With students staffing many positions throughout the university, opportunities abound for fellow students or professional hackers to gain IT system access. What college sophomore would not hold the door to the server room open if an officious-looking workman with a toolbox approached? How much trouble would any caller using the words “This is IT. I have a trouble ticket here and need access to your login …” have of obtaining login credentials?
In a recent poll at social-engineer.org, 86% of the votes agreed that social engineering is the worst threat to security today. This reinforces the obvious: an understanding of social engineering is extremely valuable to anyone with access to computer systems; thus, it makes sense to educate university workers about the mechanism and hazards of social engineering.
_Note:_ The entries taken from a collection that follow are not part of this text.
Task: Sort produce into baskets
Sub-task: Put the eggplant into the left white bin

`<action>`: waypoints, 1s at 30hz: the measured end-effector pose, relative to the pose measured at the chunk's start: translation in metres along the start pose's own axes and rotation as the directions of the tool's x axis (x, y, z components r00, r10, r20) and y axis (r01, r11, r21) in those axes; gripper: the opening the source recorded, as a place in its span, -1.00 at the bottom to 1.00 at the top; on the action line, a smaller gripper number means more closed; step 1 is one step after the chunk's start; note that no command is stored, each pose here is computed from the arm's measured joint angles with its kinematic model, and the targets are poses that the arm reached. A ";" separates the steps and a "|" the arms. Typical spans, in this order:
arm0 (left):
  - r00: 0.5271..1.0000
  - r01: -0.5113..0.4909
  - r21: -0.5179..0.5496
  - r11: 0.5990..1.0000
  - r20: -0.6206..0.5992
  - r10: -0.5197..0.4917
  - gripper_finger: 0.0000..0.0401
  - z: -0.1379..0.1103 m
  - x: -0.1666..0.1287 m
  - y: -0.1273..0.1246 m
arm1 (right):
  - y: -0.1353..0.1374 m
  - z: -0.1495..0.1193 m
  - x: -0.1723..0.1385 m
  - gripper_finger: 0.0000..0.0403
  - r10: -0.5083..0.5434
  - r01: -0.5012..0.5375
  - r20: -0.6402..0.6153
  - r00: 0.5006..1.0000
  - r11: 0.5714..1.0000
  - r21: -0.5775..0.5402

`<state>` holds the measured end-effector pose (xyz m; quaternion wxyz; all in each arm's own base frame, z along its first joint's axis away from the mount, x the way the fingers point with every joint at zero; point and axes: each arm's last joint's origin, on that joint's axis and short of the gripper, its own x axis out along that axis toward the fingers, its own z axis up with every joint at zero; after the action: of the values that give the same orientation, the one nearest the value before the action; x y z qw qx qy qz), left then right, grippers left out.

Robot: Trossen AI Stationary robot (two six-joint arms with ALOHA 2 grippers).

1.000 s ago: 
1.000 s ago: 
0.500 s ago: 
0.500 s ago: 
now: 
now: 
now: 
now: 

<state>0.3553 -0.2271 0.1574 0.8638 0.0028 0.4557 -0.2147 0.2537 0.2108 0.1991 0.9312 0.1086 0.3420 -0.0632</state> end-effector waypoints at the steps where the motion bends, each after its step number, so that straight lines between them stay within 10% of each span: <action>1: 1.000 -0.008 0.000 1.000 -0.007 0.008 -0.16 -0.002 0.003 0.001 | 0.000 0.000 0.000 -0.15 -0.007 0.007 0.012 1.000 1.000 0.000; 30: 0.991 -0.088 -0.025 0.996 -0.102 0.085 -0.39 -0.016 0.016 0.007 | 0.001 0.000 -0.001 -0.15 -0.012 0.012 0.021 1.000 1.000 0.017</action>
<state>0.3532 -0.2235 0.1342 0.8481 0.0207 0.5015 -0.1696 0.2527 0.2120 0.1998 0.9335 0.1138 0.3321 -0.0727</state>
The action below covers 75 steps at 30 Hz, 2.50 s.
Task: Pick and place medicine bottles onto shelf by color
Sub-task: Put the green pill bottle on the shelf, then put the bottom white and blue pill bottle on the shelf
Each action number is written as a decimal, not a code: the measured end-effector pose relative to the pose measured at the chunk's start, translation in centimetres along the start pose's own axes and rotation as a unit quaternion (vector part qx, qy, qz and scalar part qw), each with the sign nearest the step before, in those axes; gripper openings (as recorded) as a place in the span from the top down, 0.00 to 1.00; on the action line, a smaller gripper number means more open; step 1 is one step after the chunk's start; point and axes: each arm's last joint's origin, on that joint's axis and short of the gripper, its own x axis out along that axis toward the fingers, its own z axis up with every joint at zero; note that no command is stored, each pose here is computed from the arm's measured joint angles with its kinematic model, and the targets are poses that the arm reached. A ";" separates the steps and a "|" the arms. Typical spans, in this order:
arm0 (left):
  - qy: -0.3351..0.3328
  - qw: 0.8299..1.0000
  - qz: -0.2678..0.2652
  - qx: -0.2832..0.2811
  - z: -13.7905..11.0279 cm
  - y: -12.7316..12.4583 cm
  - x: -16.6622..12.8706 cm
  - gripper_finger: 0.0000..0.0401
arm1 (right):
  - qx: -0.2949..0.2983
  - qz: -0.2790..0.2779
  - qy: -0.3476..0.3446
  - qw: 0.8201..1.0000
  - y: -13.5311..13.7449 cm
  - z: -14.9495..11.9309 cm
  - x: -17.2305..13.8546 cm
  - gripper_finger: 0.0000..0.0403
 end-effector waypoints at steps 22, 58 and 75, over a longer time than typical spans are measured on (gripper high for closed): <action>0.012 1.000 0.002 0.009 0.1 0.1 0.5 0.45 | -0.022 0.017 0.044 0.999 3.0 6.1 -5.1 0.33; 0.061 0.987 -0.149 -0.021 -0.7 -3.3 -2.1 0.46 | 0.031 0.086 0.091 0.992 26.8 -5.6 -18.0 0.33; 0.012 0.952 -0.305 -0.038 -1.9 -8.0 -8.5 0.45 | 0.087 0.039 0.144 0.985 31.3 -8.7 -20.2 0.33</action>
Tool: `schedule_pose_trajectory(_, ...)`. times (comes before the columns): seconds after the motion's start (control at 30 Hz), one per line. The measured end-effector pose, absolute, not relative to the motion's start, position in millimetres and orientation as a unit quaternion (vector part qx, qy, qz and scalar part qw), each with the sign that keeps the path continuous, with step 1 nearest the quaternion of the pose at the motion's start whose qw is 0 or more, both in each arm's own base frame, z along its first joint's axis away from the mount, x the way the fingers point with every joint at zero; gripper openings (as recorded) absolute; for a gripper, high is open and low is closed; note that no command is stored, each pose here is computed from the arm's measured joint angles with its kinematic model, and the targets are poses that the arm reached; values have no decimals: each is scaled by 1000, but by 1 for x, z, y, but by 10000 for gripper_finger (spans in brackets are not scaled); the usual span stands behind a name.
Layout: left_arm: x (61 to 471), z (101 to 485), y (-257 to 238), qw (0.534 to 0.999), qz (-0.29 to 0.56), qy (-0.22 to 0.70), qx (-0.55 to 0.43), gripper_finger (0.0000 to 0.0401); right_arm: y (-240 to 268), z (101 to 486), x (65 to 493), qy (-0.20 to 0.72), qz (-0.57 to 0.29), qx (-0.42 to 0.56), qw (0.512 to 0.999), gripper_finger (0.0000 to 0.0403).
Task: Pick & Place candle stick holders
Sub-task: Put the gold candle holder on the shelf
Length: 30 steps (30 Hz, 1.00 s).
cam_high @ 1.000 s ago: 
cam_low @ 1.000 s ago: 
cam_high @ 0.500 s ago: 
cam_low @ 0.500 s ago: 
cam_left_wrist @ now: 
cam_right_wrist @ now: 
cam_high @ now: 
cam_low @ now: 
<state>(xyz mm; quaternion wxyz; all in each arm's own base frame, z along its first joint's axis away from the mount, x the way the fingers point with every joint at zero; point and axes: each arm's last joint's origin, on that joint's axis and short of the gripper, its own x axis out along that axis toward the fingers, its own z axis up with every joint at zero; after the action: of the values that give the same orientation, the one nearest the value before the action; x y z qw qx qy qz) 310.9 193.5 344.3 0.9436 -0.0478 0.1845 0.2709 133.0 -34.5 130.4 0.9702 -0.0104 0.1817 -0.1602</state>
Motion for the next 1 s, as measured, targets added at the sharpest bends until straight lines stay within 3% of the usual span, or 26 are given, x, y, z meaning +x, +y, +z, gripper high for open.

Without staff awareness of social engineering scams and techniques, con artists will find the college and university environment an easy target.
Colleges and Universities are truly at the centers of perfect security storms. They contain identity information worth billions of dollars on the cyber black market, encourage cultures of information freedom, and don’t understand social engineering. This is compounded by often underfunded IT departments and transient administrative staffs who may be part of the hacker community or easily fooled into giving up computer system information.
The ramifications of a successful data breach are far wider than just bad press. The costs to institutions leaking data are large, often including payment for subsequent personal security monitoring and the need for expensive security teams brought in to determine and remediate security issues. Even more distressing, at least one university has been on the wrong side of a student filed class-action lawsuit based on a stolen student data.
However difficult it might be, institutions of higher learning need to think like businesses AND consider the enormous financial and reputational dangers of a data breach. Unlike many businesses, colleges and universities are under constant attack, from within as well as without.